Leveraging Expert Domain Knowledge to Learn a Representation of Symbolic Music

paper, specified "short paper"
Authorship
  1. 1. Johanna Devaney

    Ohio State University

Work text
This plain text was ingested for the purpose of full-text search, not to preserve original formatting or readability. For the most complete copy, refer to the original conference program.

Music manuscripts offer as much potential as text manuscripts for data mining and, as with resources like Google Books, there is a wealth of data available online. Currently the largest resource, the International Music Score Library Project (IMSLP), has more than 370,000 scores in its database. While many of these scores exist only in image-based formats, ongoing improvements in the area of Optical Music Recognition (OMR) allow for automatic conversion from images to symbolic representations, which include information such as instrumentation, key signature, time signature, and the notes' pitches, metrical positions, and durations. In order to exploit the research potential of these symbolic music databases, a representation that captures temporal relationships within the music is needed that highlights the structurally significant parts of the musical surface, while ignoring ornamentation.

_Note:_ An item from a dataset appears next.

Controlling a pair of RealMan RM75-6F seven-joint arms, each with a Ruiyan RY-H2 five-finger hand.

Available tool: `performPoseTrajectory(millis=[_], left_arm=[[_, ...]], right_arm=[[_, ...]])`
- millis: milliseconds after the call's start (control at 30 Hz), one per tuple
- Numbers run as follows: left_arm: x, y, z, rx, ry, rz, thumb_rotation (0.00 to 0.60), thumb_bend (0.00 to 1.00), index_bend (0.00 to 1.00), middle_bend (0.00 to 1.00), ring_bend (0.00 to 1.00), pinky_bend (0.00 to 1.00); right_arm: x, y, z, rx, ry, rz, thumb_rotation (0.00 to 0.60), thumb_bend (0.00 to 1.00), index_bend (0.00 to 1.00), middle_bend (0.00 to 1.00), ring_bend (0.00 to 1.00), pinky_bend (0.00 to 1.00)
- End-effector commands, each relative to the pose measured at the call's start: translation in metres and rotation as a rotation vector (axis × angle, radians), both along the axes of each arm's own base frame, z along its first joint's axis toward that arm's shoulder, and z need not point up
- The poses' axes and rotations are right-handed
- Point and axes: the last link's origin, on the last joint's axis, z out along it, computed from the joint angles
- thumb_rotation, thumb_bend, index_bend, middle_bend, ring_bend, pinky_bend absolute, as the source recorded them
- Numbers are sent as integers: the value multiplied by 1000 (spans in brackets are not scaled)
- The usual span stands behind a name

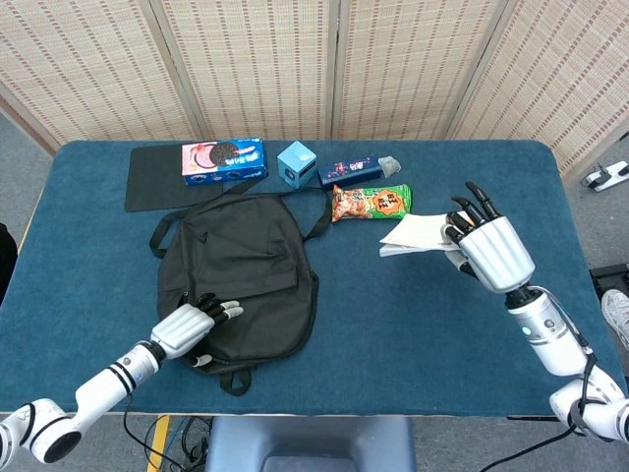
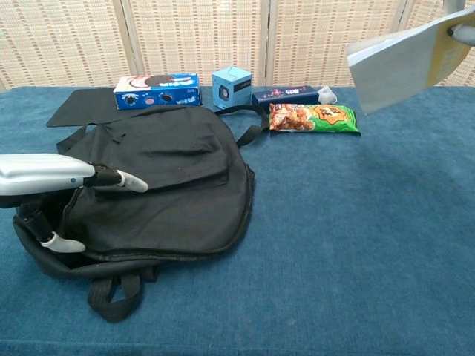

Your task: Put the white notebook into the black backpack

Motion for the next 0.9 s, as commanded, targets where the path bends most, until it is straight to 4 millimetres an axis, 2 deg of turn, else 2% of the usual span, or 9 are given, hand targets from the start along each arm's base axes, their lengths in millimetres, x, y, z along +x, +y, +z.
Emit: performPoseTrajectory(millis=[33, 233, 367, 500, 767, 900], left_arm=[[0, 3, -8, 5, -4, 16, 600, 236, 11, 56, 90, 16], [-2, 8, -19, 27, -26, 44, 600, 230, 23, 56, 91, 16], [-1, 13, -24, 60, -72, 69, 600, 230, 68, 56, 101, 16], [-2, 17, -26, 99, -129, 93, 600, 230, 169, 56, 117, 16], [-7, 21, -28, 139, -220, 155, 600, 229, 468, 98, 151, 16], [-9, 22, -28, 150, -249, 168, 600, 235, 527, 125, 169, 16]], right_arm=[[0, 1, -1, 2, -4, 1, 600, 470, 740, 468, 224, 82], [-2, 2, -2, 7, -3, -3, 600, 470, 740, 468, 224, 82], [-3, 3, -3, 7, -13, -7, 600, 470, 740, 468, 223, 82], [-4, 3, -3, 8, -14, -12, 600, 470, 740, 468, 224, 82], [-6, 2, -5, 8, -26, -18, 600, 470, 740, 468, 224, 82], [-7, 2, -6, 9, -33, -20, 600, 470, 739, 468, 224, 82]])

This paper describes a representation that emphasizes the more structurally significant parts of the musical surface and de-emphasizes less significant parts, such as ornamentation, by integrating human domain expertise and data-driven approaches within a temporal machine learning model. The representation contains less information than the musical surface but more than corresponding chord labels, which discard information about musical texture and are too generalized to use for detailed similarity and classification tasks. The weighting for the various components of the musical surface is determined from an initial harmonic analysis. This harmonic analysis will be performed by a hierarchical model of chord labels and phrases, which will function like a “language model” in speech recognition. In music theory, phrase models describe musical phrases in terms of the tonic, predominant, and dominant functions (Laitz 2012). The inclusion of the expert domain knowledge expressed in the phrase function model helps to resolve the ambiguity between the musical surface and appropriate chord labels in the harmonic analysis, namely whether a particular chord is likely to occur in a particular part of a phrase. Taken in combination with OMR, this representation could be used to render searchable all available scanned music. These searches would not be limited to melody, as is the current state-of-the-art, but would also allow for querying by chord progressions and/or formal structures. The representation can also facilitate automatic hierarchical analysis of musical structures and provides a basis from which to undertake classifications and similarity tasks. Classification tasks include harmonic analysis or assessing the likelihood of a particular composer having composed a piece of unknown provenance, while similarity tasks include longitudinal studies over a composer's career or across composers.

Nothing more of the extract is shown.